╔══

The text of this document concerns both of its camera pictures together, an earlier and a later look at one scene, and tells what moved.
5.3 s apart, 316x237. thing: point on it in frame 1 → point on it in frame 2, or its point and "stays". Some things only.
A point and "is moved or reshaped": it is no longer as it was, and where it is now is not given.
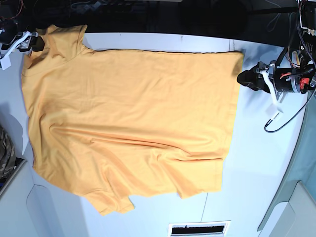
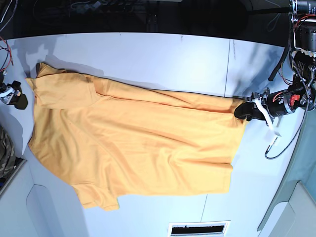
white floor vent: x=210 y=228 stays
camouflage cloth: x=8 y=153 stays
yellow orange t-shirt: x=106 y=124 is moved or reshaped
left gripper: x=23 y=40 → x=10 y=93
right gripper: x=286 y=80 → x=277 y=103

╚══
╔══

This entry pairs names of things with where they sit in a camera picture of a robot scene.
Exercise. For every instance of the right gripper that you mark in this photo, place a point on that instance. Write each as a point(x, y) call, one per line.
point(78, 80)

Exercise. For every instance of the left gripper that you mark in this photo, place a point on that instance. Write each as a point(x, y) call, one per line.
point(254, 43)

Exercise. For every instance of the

╚══

:: INSTRUCTIONS FOR THE TASK ::
Whatever else the listing above holds, retype exactly only the lines from the one containing "yellow orange t-shirt: x=106" to the one containing "right gripper: x=286 y=80 → x=277 y=103", both ends kept.

:: REPLY ::
yellow orange t-shirt: x=106 y=124 is moved or reshaped
left gripper: x=23 y=40 → x=10 y=93
right gripper: x=286 y=80 → x=277 y=103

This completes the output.